= Roman Catholic Diocese of Tinos and Mykonos =

The Roman Catholic Diocese of Tinos (and Mykonos) was a Latin suffragan diocese on some of the Aegean islands of Greece.

== History ==
The Roman Catholic diocese was established in place of the local Greek Orthodox see following the conquest of the islands by the Fourth Crusade in the early 1200s. It was renamed in 1400 to the Diocese of Tinos and Mykonos (Tinensis et Myconensis), including the island Mykonos in its title.

In 1824 it gained territory from the suppressed Roman Catholic Diocese of Andros, but did not change its name to include this title.

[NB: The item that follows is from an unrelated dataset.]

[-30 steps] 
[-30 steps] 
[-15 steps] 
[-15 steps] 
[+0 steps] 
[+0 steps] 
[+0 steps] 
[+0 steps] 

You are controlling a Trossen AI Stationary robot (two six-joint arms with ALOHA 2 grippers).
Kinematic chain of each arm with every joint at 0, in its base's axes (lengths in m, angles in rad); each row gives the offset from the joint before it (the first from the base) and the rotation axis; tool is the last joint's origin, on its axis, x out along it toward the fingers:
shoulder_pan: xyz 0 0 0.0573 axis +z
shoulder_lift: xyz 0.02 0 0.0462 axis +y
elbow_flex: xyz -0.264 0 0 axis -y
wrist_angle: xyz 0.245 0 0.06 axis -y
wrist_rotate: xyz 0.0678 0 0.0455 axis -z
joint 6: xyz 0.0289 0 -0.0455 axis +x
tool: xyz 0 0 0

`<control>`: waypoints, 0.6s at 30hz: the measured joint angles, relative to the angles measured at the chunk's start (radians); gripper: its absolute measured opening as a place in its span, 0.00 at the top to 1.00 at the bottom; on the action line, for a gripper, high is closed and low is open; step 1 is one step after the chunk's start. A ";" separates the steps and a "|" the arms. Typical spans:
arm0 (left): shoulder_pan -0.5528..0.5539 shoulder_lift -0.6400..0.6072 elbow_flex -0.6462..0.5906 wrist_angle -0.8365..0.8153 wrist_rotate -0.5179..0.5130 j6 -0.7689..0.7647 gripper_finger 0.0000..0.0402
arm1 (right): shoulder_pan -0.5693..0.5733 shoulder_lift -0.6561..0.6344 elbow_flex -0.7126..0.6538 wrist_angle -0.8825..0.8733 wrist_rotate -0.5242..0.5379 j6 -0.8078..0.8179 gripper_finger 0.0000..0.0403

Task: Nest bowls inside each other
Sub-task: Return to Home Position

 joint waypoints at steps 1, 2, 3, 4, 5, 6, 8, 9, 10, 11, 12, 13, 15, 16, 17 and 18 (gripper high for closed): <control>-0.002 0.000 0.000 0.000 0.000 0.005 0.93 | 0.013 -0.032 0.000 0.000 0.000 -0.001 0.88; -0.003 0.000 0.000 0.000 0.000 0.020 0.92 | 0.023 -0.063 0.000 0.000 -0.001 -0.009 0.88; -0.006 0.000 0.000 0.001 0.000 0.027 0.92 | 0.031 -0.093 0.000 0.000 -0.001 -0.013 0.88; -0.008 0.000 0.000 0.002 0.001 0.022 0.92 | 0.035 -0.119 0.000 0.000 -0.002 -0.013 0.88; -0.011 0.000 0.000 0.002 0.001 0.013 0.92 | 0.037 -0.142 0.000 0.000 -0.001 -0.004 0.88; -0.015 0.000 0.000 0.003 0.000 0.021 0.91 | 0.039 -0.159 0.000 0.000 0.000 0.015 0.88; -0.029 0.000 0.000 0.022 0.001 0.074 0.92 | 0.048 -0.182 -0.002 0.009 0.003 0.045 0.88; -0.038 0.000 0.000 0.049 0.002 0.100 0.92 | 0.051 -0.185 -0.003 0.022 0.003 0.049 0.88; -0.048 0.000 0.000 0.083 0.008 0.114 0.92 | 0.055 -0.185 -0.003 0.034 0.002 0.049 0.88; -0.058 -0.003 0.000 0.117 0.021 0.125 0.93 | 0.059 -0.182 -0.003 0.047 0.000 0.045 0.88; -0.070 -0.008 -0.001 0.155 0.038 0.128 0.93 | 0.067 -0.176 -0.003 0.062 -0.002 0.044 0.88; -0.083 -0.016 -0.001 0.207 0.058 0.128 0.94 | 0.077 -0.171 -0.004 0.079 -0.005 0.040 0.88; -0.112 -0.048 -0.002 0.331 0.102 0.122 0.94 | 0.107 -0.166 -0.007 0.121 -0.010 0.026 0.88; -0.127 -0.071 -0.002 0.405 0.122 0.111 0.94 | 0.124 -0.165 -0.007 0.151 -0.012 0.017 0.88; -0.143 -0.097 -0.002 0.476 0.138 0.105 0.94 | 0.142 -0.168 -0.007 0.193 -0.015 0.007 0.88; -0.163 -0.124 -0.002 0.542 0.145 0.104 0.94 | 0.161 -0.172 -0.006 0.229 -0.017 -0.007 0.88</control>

The diocese was finally suppressed on 3 June 1919, when its territory and titles, even that of Andros, were included in the newly renamed Roman Catholic Archdiocese of Naxos, Andros, Tinos and Mykonos (formerly the Archdiocese of Naxos).

==Episcopal ordinaries==
===Diocese of Tinos===
Erected: 13th Century; Latin Name: Tinensis

- Bartolomeo de' Pasquali (? – 1328), previously Bishop of Torcello (1328 – 1335)
- Tommaso, Augustinians O.E.S.A.) (1329.03.06 – ?)
- Stefano (1346? – ?)
- Giovanni (? – death 1400?)

===Diocese of Tinos-Mykonos===
1400: Renamed as Diocese of Tinos and Mykonos

Latin Name: Tinensis et Myconensis

- Giacomo Endrighetti, Dominican Order (O.P.) (1400.03.31 – ?)
- Giacomo (1403.09.21 – ?)
- Pietro da Haya, Carmelites (O. Carm.) (1411.06.16 – ?)
- Antonio da Tivoli, Friars Minor (O.F.M.) (1418.08.12 – 1428.04.26), later Bishop of Eraclea (1428.04.26 – ?)
- Giacomo da Venezia, O.F.M. (1428.05.21 – death 1430)
- Marco Sclavi da Candia, O.F.M. (1430.10.25 – ?)
- Nicolò Lenda (1449.05.28 – ?)
- Nicolò (1468? – ?)
- Ridaldo (? – ?)
- Giovanni Lunari (1495.05.04 – ?)
- Alexander Scutarinus (24 Jan 1533 - 1558 Died)
- Marco Grimani (15 Feb 1559 - 1594 Died)
- Georgius Perpignani (14 Nov 1594 - 15 Jul 1619 Appointed, Bishop of Canea)
- Nicolaus Righi (7 Oct 1619 - Oct 1653 Died)
- Mauritii Doria (9 Feb 1654 - 1672 Died)
- Angelus Veniero (Angelus Venerius) (16 Jan 1673 - Dec 1699 Died)
- Pietro Martire Giustiniani, O.P. (10 May 1700 - Jan 1715 Died)
- Nicolaus Cigala (1 Jul 1716 - Apr 1738 Died)
- Luigi Guarchi (26 Sep 1738 - 31 Jan 1762 Died)
- Vencentius de Via (31 Jan 1762 Succeeded - Sep 1799 Died)
- Iosephus Maria Tobia, O.F.M. Conv. (Sep 1799 Succeeded - 21 Feb 1809 Appointed, Bishop of Santorini)
- Andrea Veggetti (21 Feb 1809 - 8 Mar 1816 Appointed, Archbishop of Naxos)
- Ignazio Palmidessa, O.P. (31 May 1816 - 12 Aug 1817 Died)
- Giovanni Collaro (16 Mar 1818 - 3 Jan 1826 Died)
- Giorgio Gabinelli (3 Jul 1826 - 7 Jul 1843 Resigned)
- Francesco Zaloni (7 Jul 1843 Succeeded - 29 Jun 1866 Died)
- Giovanni Marangò (Marengo) (29 Jun 1866 Succeeded - 23 Jul 1875 Appointed, Roman Catholic Archbishop of Athens)
- Ignazio Nicolaus Giustiniani (30 Jul 1875 - 13 May 1879 Appointed, Roman Catholic Bishop of Chios)
- Michele Castelli (13 May 1879 - 7 Sep 1898 Died)
- Francesco di Mento (5 Jun 1899 - 21 Sep 1904 Died)
- Ioannis Privilegio (12 Apr 1905 - 9 Aug 1914 Resigned)
- Matteo Vido (9 Mar 1915 - 3 Jul 1919 Appointed, Archbishop of Naxos, Andros, Tinos and Mykonos)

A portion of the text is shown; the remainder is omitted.